The company’s chief financial officer, Richard Galanti, told analysts that “shrinkage” – an industry term that covers shoplifting, employee theft, organized retail crime and process errors – increased by several percent year-on-year. percentage points, likely due to greater use of self-checkout technology. He said theft rates are already low.

Target announced Tuesday that it will close nine stores due to high levels of “theft and organized retail crime.”

Costco earned $4.86 per share in the fourth quarter, with revenue of $78.9 billion, an annual increase of 8.6%.

New York judge rules Donald Trump committed fraud by inflating property values

Donald Trump (center) greets attendees at the 2022 event at Mar-a-Lago Club
Donald Trump (center) greets attendees at a 2022 event at the Mar-a-Lago club in Palm Beach, where a New York judge said the property’s valuation was grossly inflated © Eva Marie Uzcategui/Bloomberg

A New York judge ruled on Tuesday that Donald Trump, his eldest son and his business organization are responsible for huge increases in property values ​​in Manhattan and Mar-a-Lago, as well as golf courses in the United States and Scotland.
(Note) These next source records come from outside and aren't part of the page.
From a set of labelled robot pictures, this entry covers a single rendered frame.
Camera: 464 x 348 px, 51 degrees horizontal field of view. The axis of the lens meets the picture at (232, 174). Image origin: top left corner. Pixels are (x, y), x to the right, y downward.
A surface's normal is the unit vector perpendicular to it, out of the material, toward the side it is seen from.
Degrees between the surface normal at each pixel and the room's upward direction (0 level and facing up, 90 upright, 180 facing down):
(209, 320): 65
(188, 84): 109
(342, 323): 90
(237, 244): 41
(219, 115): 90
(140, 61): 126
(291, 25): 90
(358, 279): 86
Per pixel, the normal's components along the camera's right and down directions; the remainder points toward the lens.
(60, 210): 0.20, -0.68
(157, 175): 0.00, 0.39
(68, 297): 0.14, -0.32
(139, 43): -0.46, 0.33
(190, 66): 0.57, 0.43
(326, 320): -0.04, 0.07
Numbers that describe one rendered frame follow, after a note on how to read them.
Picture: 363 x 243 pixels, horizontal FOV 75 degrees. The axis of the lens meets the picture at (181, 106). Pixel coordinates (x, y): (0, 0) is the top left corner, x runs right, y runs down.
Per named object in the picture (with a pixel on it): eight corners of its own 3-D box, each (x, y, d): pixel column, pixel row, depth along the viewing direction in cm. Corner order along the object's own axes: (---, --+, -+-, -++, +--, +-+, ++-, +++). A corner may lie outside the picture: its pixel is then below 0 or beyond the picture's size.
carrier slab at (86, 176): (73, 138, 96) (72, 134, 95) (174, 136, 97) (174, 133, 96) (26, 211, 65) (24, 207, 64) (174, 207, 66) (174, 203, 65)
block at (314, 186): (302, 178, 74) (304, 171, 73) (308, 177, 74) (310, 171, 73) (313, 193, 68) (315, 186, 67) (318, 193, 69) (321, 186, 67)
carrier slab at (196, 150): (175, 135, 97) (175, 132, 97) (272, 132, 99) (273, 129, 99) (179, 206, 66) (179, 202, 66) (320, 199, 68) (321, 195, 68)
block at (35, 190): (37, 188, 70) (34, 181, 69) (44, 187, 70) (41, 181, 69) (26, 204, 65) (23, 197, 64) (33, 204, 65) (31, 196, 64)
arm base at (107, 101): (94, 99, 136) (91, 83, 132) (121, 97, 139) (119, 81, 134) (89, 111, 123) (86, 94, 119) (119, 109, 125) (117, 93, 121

Judge Arthur Ngoren said on Tuesday that the former president and his associates engaged in activities that “can only be considered fraud” and imposed sanctions on Trump’s lawyers. He said a jury will decide the penalty.

The order comes just days before a case filed by New York’s attorney general is set to go to trial.

Learn more about Trump Real Estate here.

U.S. stocks fall on prospect of longer-term interest rate hikes

Global stocks sold off on Tuesday as investors braced for a prolonged period of higher interest rates, while the dollar jumped to a 10-month high and U.S. Treasuries sold off.

Wall Street’s benchmark S&P 500 closed down 1.5%, and the tech-heavy Nasdaq fell 1.6%, both hitting their lowest levels since early June.

The latest decline in stocks came as investors raised expectations that the Federal Reserve will keep interest rates higher for longer. While traders are divided on whether the Fed will raise interest rates by another 25 basis points in this tightening cycle, bets on rate cuts over the next year have declined.